Minggu, 20 Oktober 2019 |
Beranda




Dalam rangka peningkatan kompetensi Statistisi, maka dalam PERMENPAN dan RB Nomor  19 Tahun 2013 diatur tentang pengembangan profesi Statistisi. Peraturan tentang pengembangan profesi ini diatur dalam Pasal 13 ayat  (1) sampai dengan ayat (7). Dalam pasal tersebut dijelaskan bahwa Statistisi Ahli yang akan naik pangkat atau jabatan setingkat lebih tinggi harus memenuhi Angka Kredit (AK) pada unsur pengembangan profesi sebagai berikut:

a.   Statistisi Pertama golongan III/b yang akan naik ke Statistisi Muda golongan III/c sebanyak 2 AK,

b.   Statistisi Muda golongan III/c yang akan naik ke golongan III/d sebanyak 4 AK,

c.   Statistisi Muda golongan III/d yang akan naik ke Statistisi Madya golongan IV/a sebanyak 6 AK,

d.   Statistisi Madya golongan IV/a yang akan naik ke golongan IV/b sebanyak 8 AK,

e.   Statistisi Madya golongan IV/b yang akan naik ke golongan IV/c sebanyak 10 AK,

f.    Statistisi Madya golongan IV/c yang akan naik golongan IV/d sebanyak 12 AK,

g.   Statistisi Madya golongan IV/d yang akan naik ke Statistisi Utama golongan IV/e sebanyak 14 AK.
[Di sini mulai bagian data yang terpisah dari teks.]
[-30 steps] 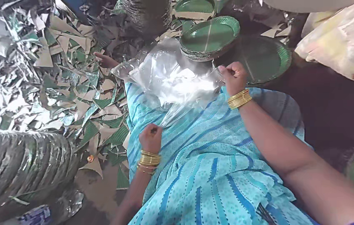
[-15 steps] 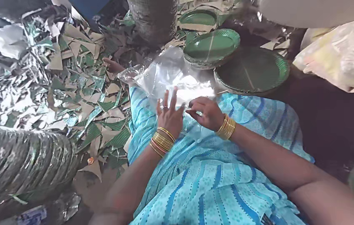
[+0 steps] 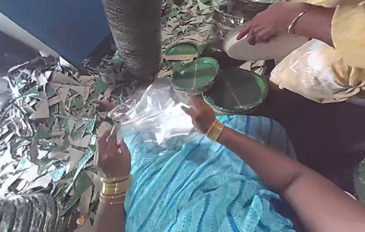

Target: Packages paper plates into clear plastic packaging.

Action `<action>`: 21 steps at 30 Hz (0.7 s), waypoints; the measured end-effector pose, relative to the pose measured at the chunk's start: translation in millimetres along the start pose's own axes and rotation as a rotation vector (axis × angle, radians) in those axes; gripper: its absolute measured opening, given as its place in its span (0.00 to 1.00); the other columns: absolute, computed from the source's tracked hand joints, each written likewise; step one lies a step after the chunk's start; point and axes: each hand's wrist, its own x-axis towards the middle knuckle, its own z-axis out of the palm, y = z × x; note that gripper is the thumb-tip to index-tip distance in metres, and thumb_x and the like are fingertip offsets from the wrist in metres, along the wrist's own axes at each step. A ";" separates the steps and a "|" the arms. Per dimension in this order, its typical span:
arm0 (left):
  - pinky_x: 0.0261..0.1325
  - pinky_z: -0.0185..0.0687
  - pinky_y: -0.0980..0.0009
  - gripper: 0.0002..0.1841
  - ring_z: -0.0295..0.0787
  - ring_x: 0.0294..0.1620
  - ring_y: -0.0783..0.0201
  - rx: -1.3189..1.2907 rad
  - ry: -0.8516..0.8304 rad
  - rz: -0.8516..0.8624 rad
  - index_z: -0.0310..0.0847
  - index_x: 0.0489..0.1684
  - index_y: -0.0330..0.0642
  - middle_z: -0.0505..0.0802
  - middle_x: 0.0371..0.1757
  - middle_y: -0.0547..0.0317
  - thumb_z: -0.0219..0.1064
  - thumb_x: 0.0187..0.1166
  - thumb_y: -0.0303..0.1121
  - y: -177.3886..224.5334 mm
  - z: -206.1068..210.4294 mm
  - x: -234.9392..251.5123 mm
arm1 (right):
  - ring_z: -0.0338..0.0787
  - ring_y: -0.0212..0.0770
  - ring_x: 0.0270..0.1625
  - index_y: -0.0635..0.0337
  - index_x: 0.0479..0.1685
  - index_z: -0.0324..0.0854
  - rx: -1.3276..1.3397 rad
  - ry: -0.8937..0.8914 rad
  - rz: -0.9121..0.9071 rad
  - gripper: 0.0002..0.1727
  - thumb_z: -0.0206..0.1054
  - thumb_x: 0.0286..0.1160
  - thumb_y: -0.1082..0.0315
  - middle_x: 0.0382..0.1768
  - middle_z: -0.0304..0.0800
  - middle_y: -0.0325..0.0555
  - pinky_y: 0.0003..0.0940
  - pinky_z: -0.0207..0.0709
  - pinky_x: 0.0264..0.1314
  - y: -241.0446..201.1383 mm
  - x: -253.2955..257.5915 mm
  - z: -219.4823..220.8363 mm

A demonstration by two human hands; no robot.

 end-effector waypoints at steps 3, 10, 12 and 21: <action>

Dengan demikian dapat disimpulkan bahwa seorang Statistisi yang akan naik jabatan atau naik pangkat wajib memenuhi persyaratan pengembangan profesi.

Dalam memperoleh angka kredit pengembangan profesi harus memenuhi dua ketentuan yaitu ketentuan perolehan angka kredit dari unsur pengembangan profesi dan ketentuan apabila terjadi kelebihan angka kredit pengembangan profesi.

Ketentuan perolehan angka kredit pengembangan profesi yang dipersyaratkan merupakan perolehan angka kredit kumulatif dalam golongan ruang pada jabatan yang didudukinya. Ketentuan tersebut dapat diartikan bahwa, angka kredit pengembangan profesi yang diperoleh pada saat pengangkatan pertama tidak dapat dihitung untuk memenuhi persyaratan minimal angka kredit pengembangan profesi. Hal ini dikarenakan pada saat melaksanakan kegiatan, ybs belum diangkat sebagai seorang pejabat statistisi atau dengan kata lain belum menduduki suatu jabatan.

Ketentuan untuk kelebihan angka kredit unsur pengembangan profesi adalah apabila angka kredit pengembangan profesi yang diperoleh dalam golongan ruang pada jabatannya melebihi angka kredit minimal yang dipersyaratkan, maka kelebihan angka kredit pengembangan profesi tidak dapat digunakan untuk memenuhi persyaratan kenaikan pangkat dan atau kenaikan jabatan berikutnya.